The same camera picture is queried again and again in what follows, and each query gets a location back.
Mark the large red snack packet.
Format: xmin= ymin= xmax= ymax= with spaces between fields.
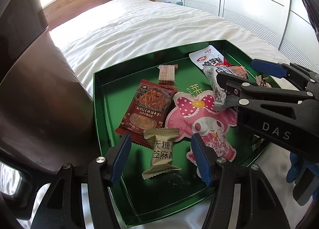
xmin=189 ymin=45 xmax=232 ymax=70

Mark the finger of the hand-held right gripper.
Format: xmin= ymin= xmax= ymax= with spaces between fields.
xmin=251 ymin=58 xmax=319 ymax=90
xmin=216 ymin=73 xmax=312 ymax=106

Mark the small brown wafer packet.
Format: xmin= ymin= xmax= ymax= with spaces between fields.
xmin=158 ymin=64 xmax=178 ymax=87

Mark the pink character candy packet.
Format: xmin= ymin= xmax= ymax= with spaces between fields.
xmin=166 ymin=90 xmax=238 ymax=162

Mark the grey and brown snack packet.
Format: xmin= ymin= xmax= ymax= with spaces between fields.
xmin=203 ymin=66 xmax=250 ymax=111

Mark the person's right hand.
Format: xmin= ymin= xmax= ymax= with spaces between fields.
xmin=286 ymin=152 xmax=309 ymax=191

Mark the olive green pastry packet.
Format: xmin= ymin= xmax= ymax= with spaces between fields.
xmin=142 ymin=128 xmax=182 ymax=180

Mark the pink striped snack packet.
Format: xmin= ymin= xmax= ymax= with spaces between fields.
xmin=255 ymin=74 xmax=272 ymax=88

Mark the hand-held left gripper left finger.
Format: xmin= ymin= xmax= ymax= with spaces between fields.
xmin=30 ymin=134 xmax=132 ymax=229

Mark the dark red noodle snack packet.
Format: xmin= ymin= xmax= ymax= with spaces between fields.
xmin=115 ymin=79 xmax=178 ymax=149

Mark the green tray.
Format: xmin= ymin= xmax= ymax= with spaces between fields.
xmin=93 ymin=39 xmax=283 ymax=227

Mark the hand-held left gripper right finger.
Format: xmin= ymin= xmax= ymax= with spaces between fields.
xmin=191 ymin=133 xmax=291 ymax=229

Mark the black and brown kettle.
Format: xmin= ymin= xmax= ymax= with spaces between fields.
xmin=0 ymin=0 xmax=95 ymax=209

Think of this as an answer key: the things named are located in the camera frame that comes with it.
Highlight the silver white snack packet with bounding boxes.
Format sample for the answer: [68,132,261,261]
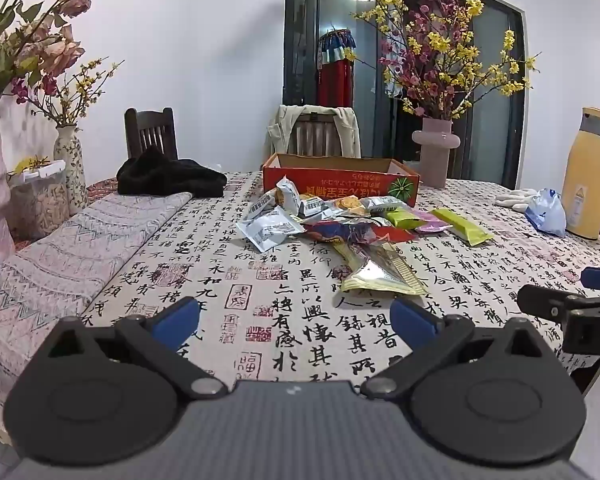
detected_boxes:
[236,208,306,254]

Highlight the yellow thermos bottle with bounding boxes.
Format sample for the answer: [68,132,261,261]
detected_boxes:
[561,107,600,240]

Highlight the red snack packet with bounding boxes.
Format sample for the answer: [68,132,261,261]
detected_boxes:
[303,219,421,246]

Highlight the small silver candy packets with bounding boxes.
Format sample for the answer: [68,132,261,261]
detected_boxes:
[274,175,301,211]

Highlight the grey patterned cloth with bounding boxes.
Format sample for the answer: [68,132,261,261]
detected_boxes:
[0,191,194,441]

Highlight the blue white plastic bag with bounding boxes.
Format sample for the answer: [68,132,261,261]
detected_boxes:
[524,188,567,238]

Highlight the yellow and pink blossom branches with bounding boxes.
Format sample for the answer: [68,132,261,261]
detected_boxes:
[344,0,542,121]

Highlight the small green snack packet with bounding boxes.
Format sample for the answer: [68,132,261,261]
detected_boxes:
[382,208,426,230]

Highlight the red hanging garment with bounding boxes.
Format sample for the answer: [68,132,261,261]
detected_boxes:
[316,30,357,109]

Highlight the black cloth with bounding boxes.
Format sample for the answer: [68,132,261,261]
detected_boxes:
[116,145,228,199]

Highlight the chair with beige jacket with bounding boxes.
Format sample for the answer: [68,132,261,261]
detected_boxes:
[265,104,362,160]

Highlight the dark wooden chair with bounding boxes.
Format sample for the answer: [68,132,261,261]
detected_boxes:
[124,107,179,161]

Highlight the pink vase yellow blossoms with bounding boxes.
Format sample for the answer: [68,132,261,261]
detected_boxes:
[282,0,527,191]

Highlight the orange cracker packet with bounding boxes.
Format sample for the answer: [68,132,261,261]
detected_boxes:
[330,195,369,216]

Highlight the small white snack packet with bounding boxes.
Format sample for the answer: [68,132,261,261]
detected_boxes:
[300,194,326,219]
[247,193,277,221]

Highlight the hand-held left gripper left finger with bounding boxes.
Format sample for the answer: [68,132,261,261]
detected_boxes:
[45,296,229,402]

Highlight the long green snack packet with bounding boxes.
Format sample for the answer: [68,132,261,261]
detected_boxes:
[432,208,495,247]

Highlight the pink snack packet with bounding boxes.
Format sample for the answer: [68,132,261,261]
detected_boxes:
[414,211,454,235]

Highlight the yellow flower sprig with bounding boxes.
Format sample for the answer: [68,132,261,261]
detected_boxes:
[11,155,52,175]

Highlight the thin yellow red flower branches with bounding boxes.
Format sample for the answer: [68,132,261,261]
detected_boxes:
[10,57,126,128]

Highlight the gold edged foil snack packet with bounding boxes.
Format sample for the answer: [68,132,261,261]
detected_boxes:
[333,241,429,297]

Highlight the brown wooden chair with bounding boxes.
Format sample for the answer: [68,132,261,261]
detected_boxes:
[292,114,344,157]

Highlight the dried pink roses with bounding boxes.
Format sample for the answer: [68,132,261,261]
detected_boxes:
[0,0,102,111]

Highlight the red cardboard box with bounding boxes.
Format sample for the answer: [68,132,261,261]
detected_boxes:
[262,153,422,207]

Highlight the grey silver snack packet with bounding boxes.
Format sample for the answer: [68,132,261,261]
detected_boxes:
[362,195,406,214]

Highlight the clear plastic container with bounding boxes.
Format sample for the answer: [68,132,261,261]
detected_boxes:
[6,159,72,242]

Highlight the white gloves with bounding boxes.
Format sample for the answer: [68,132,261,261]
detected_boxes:
[495,188,540,212]

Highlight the small floral pattern vase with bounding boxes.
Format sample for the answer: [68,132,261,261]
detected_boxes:
[53,125,89,212]

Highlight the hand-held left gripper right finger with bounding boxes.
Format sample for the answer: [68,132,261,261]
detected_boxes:
[360,298,556,402]

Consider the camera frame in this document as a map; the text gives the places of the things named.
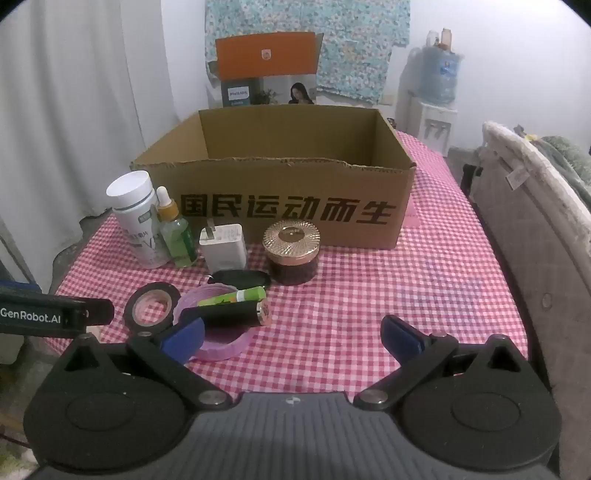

━━━━

» PROBLEM DETAILS:
Provide a precise transcription of the listing, excluding each picture.

» EXERCISE ANSWER:
The same camera picture is queried again and again in what follows, and each query gets a location back.
Mark the large red snack packet.
Format: xmin= ymin= xmax= ymax= with spaces between fields.
xmin=189 ymin=45 xmax=232 ymax=70

Mark the finger of the hand-held right gripper.
Format: xmin= ymin= xmax= ymax= with spaces between fields.
xmin=251 ymin=58 xmax=319 ymax=90
xmin=216 ymin=73 xmax=312 ymax=106

Mark the small brown wafer packet.
Format: xmin= ymin= xmax= ymax= with spaces between fields.
xmin=158 ymin=64 xmax=178 ymax=87

Mark the pink character candy packet.
Format: xmin= ymin= xmax= ymax= with spaces between fields.
xmin=166 ymin=90 xmax=238 ymax=162

Mark the grey and brown snack packet.
Format: xmin= ymin= xmax= ymax= with spaces between fields.
xmin=203 ymin=66 xmax=250 ymax=111

Mark the person's right hand.
Format: xmin= ymin= xmax= ymax= with spaces between fields.
xmin=286 ymin=152 xmax=309 ymax=191

Mark the olive green pastry packet.
Format: xmin= ymin= xmax= ymax= with spaces between fields.
xmin=142 ymin=128 xmax=182 ymax=180

Mark the pink striped snack packet.
Format: xmin= ymin= xmax= ymax= with spaces between fields.
xmin=255 ymin=74 xmax=272 ymax=88

Mark the hand-held left gripper left finger.
Format: xmin= ymin= xmax= ymax= with spaces between fields.
xmin=30 ymin=134 xmax=132 ymax=229

Mark the dark red noodle snack packet.
Format: xmin= ymin= xmax= ymax= with spaces between fields.
xmin=115 ymin=79 xmax=178 ymax=149

Mark the green tray.
Format: xmin= ymin= xmax= ymax= with spaces between fields.
xmin=93 ymin=39 xmax=283 ymax=227

Mark the hand-held left gripper right finger.
Format: xmin= ymin= xmax= ymax= with spaces between fields.
xmin=191 ymin=133 xmax=291 ymax=229

Mark the black and brown kettle.
Format: xmin= ymin= xmax= ymax= with spaces between fields.
xmin=0 ymin=0 xmax=95 ymax=209

Think of this as an answer key: the things named are located in the camera frame that comes with it.
Highlight the silver white snack packet with bounding boxes.
Format sample for the answer: [68,132,261,261]
detected_boxes:
[236,208,306,254]

Highlight the yellow thermos bottle with bounding boxes.
Format sample for the answer: [68,132,261,261]
detected_boxes:
[561,107,600,240]

Highlight the red snack packet with bounding boxes.
Format sample for the answer: [68,132,261,261]
detected_boxes:
[303,219,421,246]

Highlight the small silver candy packets with bounding boxes.
Format sample for the answer: [68,132,261,261]
detected_boxes:
[274,175,301,211]

Highlight the grey patterned cloth with bounding boxes.
Format sample for the answer: [68,132,261,261]
detected_boxes:
[0,191,194,441]

Highlight the blue white plastic bag with bounding boxes.
Format sample for the answer: [68,132,261,261]
detected_boxes:
[524,188,567,238]

Highlight the yellow and pink blossom branches with bounding boxes.
Format sample for the answer: [68,132,261,261]
detected_boxes:
[344,0,542,121]

Highlight the small green snack packet with bounding boxes.
Format sample for the answer: [68,132,261,261]
detected_boxes:
[382,208,426,230]

Highlight the red hanging garment with bounding boxes.
Format sample for the answer: [68,132,261,261]
detected_boxes:
[316,30,357,109]

Highlight the black cloth with bounding boxes.
Format sample for the answer: [68,132,261,261]
detected_boxes:
[116,145,228,199]

Highlight the chair with beige jacket with bounding boxes.
Format sample for the answer: [68,132,261,261]
detected_boxes:
[265,104,362,160]

Highlight the dark wooden chair with bounding boxes.
Format sample for the answer: [68,132,261,261]
detected_boxes:
[124,107,179,161]

Highlight the pink vase yellow blossoms with bounding boxes.
Format sample for the answer: [68,132,261,261]
detected_boxes:
[282,0,527,191]

Highlight the orange cracker packet with bounding boxes.
Format sample for the answer: [68,132,261,261]
detected_boxes:
[330,195,369,216]

Highlight the small white snack packet with bounding boxes.
Format sample for the answer: [68,132,261,261]
detected_boxes:
[300,194,326,219]
[247,193,277,221]

Highlight the hand-held left gripper left finger with bounding boxes.
Format sample for the answer: [68,132,261,261]
detected_boxes:
[45,296,229,402]

Highlight the long green snack packet with bounding boxes.
Format sample for the answer: [68,132,261,261]
detected_boxes:
[432,208,495,247]

Highlight the pink snack packet with bounding boxes.
Format sample for the answer: [68,132,261,261]
detected_boxes:
[414,211,454,235]

Highlight the yellow flower sprig with bounding boxes.
Format sample for the answer: [68,132,261,261]
detected_boxes:
[11,155,52,175]

Highlight the thin yellow red flower branches with bounding boxes.
Format sample for the answer: [68,132,261,261]
detected_boxes:
[10,57,126,128]

Highlight the gold edged foil snack packet with bounding boxes.
Format sample for the answer: [68,132,261,261]
detected_boxes:
[333,241,429,297]

Highlight the brown wooden chair with bounding boxes.
Format sample for the answer: [68,132,261,261]
detected_boxes:
[292,114,344,157]

Highlight the dried pink roses with bounding boxes.
Format sample for the answer: [68,132,261,261]
detected_boxes:
[0,0,102,111]

Highlight the red cardboard box with bounding boxes.
Format sample for the answer: [68,132,261,261]
detected_boxes:
[262,153,422,207]

Highlight the grey silver snack packet with bounding boxes.
Format sample for the answer: [68,132,261,261]
detected_boxes:
[362,195,406,214]

Highlight the clear plastic container with bounding boxes.
Format sample for the answer: [68,132,261,261]
detected_boxes:
[6,159,72,242]

Highlight the white gloves with bounding boxes.
Format sample for the answer: [68,132,261,261]
detected_boxes:
[495,188,540,212]

Highlight the small floral pattern vase with bounding boxes.
Format sample for the answer: [68,132,261,261]
detected_boxes:
[53,125,89,212]

Highlight the hand-held left gripper right finger with bounding boxes.
Format sample for the answer: [68,132,261,261]
detected_boxes:
[360,298,556,402]

Consider the camera frame in this document as a map; the text gives the places of the things named.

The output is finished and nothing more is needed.